Les Prochlorococcus les plus récents forment un clade monophylétique bien défini (Fig. 39, 43). Ce clade dit « High Light » (HL), qui rassemble des souches isolées dans les eaux de surface, s’est apparemment différencié il y a 80 millions d’années à partir d’une population de cellules LL ayant un génome déjà assez réduit (Dufresne et al. 2005).
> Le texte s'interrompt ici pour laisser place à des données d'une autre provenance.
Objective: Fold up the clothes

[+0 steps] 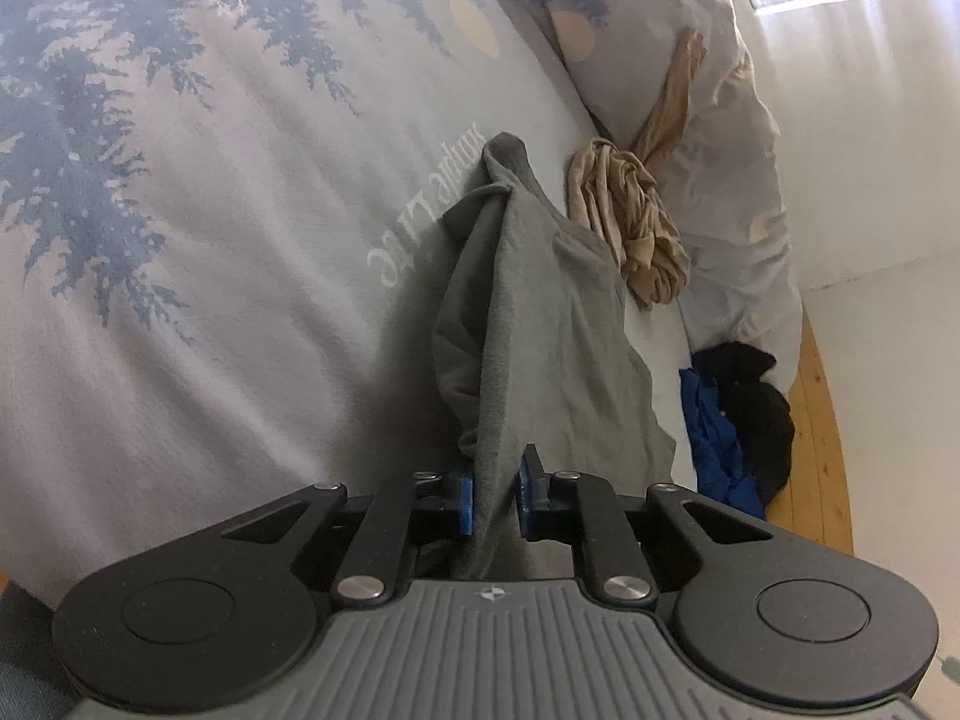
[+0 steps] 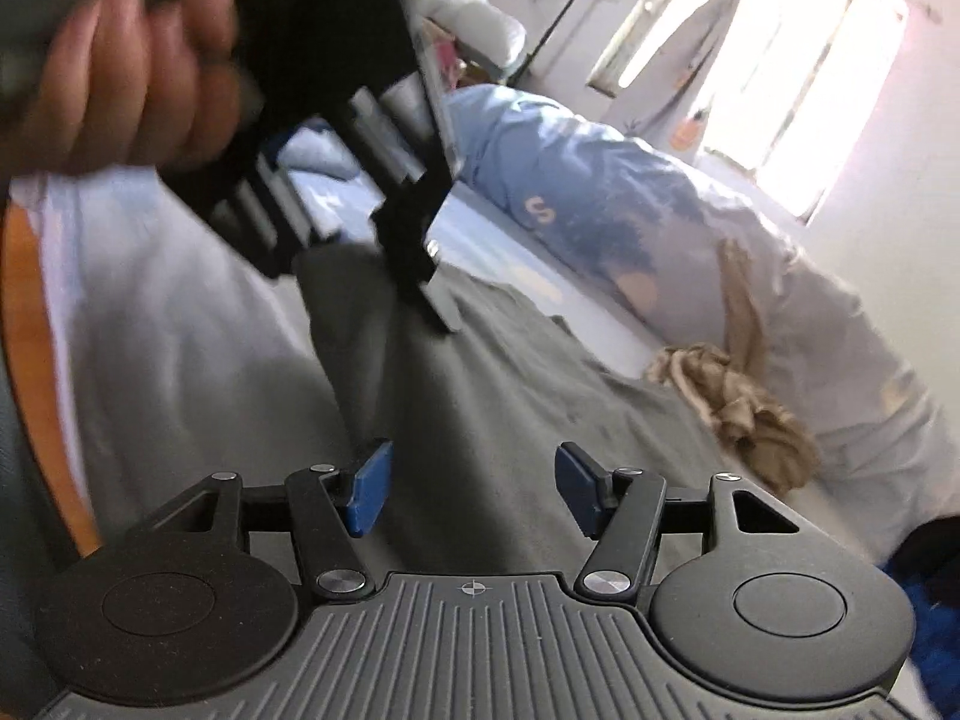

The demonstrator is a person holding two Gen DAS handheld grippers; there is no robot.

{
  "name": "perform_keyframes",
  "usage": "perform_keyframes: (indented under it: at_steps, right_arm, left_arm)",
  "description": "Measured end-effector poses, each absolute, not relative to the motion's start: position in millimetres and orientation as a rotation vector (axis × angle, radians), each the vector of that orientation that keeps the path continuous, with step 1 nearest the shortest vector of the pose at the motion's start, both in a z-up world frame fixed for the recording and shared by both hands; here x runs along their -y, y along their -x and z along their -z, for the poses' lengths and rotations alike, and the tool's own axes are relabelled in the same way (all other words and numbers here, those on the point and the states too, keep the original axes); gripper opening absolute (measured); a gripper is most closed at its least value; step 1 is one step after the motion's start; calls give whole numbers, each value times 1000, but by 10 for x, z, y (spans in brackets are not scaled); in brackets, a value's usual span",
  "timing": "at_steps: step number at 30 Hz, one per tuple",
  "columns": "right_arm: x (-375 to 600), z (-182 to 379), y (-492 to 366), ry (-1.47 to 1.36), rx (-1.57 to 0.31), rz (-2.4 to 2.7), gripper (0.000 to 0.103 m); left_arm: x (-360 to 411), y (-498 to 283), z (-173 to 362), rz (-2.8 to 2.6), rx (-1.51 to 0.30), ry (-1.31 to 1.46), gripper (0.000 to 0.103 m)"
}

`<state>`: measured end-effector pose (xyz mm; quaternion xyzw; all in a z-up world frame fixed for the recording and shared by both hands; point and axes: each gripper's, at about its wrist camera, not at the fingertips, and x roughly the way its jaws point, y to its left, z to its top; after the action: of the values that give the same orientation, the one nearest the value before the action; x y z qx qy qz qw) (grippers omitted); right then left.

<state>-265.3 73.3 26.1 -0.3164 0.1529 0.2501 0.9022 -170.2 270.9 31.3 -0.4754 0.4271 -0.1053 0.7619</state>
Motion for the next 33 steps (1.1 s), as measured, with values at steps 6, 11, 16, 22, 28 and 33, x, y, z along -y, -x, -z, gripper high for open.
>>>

La lignée HL est divisée en au moins six sous-clades dont les mieux connus sont les clades HLI et HLII. Les Prochlorococcus de ces clades ont considérablement réduit leur génome durant l’évolution, avec une perte de plus d’un tiers des gènes, en comparaison avec les souches primitives du clade LLIV (Dufresne et al. 2005). D’après une étude basée sur 12 génomes, le génome cœur de

Prochlorococcus serait d’environ 1000 gènes, ce qui correspond, en fonction des souches, à 40 à 70%

du génome (Kettler et al. 2007, Kashtan et al. 2014, Biller et al. 2014). La taille extrêmement petite de ce génome suggère qu’au cours de l’évolution, Prochlorococcus n’a maintenu que les gènes essentiels au fonctionnement cellulaire dans sa niche, faisant de lui un organisme hautement spécialisé et proche de l’« organisme photosynthétique minimal » (Partensky & Garczarek 2010).